Department of Brain and Cognitive Sciences, Massachusetts Institute of Technology, Cambridge, MA, USA.
McGovern Institute, Massachusetts Institute of Technology, Cambridge, MA, USA.
Nat Neurosci. 2023 Nov;26(11):2017-2034. doi: 10.1038/s41593-023-01442-0. Epub 2023 Oct 16.
Deep neural network models of sensory systems are often proposed to learn representational transformations with invariances like those in the brain. To reveal these invariances, we generated 'model metamers', stimuli whose activations within a model stage are matched to those of a natural stimulus. Metamers for state-of-the-art supervised and unsupervised neural network models of vision and audition were often completely unrecognizable to humans when generated from late model stages, suggesting differences between model and human invariances. Targeted model changes improved human recognizability of model metamers but did not eliminate the overall human-model discrepancy. The human recognizability of a model's metamers was well predicted by their recognizability by other models, suggesting that models contain idiosyncratic invariances in addition to those required by the task. Metamer recognizability dissociated from both traditional brain-based benchmarks and adversarial vulnerability, revealing a distinct failure mode of existing sensory models and providing a complementary benchmark for model assessment.

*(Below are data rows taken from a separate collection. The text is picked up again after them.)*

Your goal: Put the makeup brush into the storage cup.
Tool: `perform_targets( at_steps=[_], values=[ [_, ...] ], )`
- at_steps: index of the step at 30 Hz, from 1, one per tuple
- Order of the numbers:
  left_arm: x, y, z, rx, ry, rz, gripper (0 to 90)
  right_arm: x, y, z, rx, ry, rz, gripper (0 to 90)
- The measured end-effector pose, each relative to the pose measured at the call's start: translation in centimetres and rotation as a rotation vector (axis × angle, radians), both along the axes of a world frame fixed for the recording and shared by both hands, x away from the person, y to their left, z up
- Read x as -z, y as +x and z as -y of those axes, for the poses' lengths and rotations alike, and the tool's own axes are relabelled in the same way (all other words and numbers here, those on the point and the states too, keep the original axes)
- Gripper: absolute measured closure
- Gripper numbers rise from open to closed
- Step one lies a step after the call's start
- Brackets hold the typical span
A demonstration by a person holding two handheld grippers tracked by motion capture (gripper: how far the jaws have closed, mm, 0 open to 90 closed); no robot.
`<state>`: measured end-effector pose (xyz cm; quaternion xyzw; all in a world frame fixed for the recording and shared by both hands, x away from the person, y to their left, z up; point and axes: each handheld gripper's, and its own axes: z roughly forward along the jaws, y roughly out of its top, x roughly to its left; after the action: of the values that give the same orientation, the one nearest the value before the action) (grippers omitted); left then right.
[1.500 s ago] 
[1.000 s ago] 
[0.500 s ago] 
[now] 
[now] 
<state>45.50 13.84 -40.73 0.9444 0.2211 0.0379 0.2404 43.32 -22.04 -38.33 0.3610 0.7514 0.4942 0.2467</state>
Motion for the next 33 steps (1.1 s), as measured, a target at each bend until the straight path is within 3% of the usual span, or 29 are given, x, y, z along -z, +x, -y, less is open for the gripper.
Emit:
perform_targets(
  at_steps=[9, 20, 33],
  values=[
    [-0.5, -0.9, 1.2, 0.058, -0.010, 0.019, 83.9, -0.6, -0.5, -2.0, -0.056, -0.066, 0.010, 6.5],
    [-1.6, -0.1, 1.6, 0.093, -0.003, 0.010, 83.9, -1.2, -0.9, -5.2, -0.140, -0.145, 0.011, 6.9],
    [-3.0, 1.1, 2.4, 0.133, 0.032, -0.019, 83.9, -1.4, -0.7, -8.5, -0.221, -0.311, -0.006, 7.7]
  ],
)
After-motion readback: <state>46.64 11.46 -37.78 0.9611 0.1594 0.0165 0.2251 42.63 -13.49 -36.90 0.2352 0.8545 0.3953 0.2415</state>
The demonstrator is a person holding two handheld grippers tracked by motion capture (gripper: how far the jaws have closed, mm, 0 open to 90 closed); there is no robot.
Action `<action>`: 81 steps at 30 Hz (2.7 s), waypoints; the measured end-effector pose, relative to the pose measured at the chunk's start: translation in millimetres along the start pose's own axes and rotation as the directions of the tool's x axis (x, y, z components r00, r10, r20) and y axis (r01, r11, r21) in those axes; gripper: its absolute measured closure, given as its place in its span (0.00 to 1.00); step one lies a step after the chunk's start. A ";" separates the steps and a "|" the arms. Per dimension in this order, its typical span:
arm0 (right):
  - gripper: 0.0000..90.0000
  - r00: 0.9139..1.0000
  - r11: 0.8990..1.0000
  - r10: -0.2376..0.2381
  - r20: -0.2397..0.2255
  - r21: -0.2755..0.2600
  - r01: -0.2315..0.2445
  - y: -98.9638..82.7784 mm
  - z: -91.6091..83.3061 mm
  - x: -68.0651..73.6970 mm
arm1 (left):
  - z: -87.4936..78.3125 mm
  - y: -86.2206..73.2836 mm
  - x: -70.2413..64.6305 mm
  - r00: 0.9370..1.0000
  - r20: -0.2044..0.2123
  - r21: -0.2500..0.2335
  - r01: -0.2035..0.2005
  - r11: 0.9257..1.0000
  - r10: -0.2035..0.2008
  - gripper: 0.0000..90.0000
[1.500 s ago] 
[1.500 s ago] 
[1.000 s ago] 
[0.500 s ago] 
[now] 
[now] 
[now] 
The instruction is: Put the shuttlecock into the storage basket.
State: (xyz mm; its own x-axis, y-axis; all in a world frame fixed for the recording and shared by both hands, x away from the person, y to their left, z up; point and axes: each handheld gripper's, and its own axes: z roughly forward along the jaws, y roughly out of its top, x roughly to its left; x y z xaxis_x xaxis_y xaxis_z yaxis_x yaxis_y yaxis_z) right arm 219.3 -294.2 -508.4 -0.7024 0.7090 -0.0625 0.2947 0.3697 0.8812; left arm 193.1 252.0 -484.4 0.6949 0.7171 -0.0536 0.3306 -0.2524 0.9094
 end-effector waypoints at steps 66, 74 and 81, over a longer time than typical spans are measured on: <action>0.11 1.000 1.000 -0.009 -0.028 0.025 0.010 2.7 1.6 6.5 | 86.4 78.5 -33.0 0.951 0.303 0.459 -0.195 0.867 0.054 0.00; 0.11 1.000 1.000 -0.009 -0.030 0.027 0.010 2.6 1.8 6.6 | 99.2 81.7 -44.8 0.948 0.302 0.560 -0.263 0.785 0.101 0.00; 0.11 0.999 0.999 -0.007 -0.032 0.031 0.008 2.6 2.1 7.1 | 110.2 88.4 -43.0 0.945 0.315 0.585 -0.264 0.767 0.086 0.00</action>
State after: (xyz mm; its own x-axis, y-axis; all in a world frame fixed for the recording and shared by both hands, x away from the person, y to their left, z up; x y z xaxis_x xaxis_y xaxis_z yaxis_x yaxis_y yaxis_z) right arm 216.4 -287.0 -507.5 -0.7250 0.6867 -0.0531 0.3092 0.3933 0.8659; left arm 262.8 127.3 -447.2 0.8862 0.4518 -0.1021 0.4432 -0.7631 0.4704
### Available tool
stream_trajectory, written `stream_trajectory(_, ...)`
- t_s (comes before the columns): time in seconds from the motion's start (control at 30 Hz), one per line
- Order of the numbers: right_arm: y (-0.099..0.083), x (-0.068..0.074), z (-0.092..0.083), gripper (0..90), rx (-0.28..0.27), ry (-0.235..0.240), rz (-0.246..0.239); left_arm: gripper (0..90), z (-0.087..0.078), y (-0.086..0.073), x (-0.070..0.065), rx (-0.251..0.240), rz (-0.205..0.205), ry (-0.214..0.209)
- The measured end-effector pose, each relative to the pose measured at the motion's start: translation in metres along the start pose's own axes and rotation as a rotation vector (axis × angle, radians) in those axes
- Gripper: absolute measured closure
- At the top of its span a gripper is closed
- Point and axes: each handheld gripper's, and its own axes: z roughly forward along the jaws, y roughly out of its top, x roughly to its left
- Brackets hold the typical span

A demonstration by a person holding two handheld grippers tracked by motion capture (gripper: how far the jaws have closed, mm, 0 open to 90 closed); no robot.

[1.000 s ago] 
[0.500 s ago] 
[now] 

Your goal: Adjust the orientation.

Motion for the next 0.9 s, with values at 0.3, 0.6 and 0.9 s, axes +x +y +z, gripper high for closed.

用于学习具有大脑中类似不变性的表示变换的感官系统深度神经网络模型,通常会生成“模型同型物”,这些刺激物在模型阶段内的激活与自然刺激的激活相匹配。当从模型的后期阶段生成用于视觉和听觉的最先进的监督和无监督神经网络模型的同型物时,它们通常对人类来说是完全无法识别的,这表明模型和人类之间存在不变性差异。有针对性的模型改变提高了人类对模型同型物的可识别性,但并没有消除整体的人类-模型差异。模型同型物的人类可识别性可以很好地预测其他模型的可识别性,这表明模型除了任务要求的不变性之外还包含特定的不变性。同型物的可识别性与传统基于大脑的基准和对抗脆弱性分离,揭示了现有感官模型的独特失败模式,并为模型评估提供了一个补充基准。